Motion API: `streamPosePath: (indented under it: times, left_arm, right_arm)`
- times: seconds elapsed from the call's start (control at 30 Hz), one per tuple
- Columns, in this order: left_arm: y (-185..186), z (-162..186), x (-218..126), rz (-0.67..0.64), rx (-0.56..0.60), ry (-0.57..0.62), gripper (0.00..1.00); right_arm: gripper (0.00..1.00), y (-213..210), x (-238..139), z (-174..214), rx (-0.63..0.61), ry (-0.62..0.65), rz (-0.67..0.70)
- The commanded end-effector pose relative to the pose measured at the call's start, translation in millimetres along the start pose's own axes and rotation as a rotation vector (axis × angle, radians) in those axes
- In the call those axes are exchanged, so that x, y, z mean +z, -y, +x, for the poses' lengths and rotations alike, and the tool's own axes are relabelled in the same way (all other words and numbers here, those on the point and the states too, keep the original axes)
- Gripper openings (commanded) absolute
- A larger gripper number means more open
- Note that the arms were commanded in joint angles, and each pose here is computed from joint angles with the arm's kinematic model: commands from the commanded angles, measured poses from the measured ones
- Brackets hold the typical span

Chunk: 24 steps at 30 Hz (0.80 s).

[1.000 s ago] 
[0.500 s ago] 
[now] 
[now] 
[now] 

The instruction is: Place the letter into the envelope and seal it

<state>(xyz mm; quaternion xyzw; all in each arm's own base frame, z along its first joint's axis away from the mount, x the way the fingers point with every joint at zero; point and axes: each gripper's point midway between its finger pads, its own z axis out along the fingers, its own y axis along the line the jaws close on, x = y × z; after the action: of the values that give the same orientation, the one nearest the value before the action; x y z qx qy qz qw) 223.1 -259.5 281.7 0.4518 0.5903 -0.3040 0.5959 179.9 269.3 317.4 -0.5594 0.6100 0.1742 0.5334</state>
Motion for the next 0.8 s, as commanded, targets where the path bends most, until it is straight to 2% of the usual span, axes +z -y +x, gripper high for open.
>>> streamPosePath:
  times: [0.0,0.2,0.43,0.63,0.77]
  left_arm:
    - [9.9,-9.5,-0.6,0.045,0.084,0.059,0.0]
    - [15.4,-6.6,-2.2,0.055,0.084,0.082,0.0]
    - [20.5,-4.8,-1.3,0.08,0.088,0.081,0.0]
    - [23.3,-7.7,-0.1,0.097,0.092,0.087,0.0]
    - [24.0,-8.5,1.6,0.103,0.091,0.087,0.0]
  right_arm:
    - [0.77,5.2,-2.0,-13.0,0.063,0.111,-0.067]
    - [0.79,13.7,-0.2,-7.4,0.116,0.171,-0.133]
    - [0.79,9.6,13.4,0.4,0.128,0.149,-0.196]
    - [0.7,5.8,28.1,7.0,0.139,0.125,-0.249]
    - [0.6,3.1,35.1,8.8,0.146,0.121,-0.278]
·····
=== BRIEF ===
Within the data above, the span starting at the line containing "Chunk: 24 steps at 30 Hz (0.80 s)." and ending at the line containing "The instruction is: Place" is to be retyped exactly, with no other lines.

=== FINISHED EXERCISE ===
Chunk: 24 steps at 30 Hz (0.80 s).

[1.000 s ago] 
[0.500 s ago] 
[now] 
[now] 
[now] 

The instruction is: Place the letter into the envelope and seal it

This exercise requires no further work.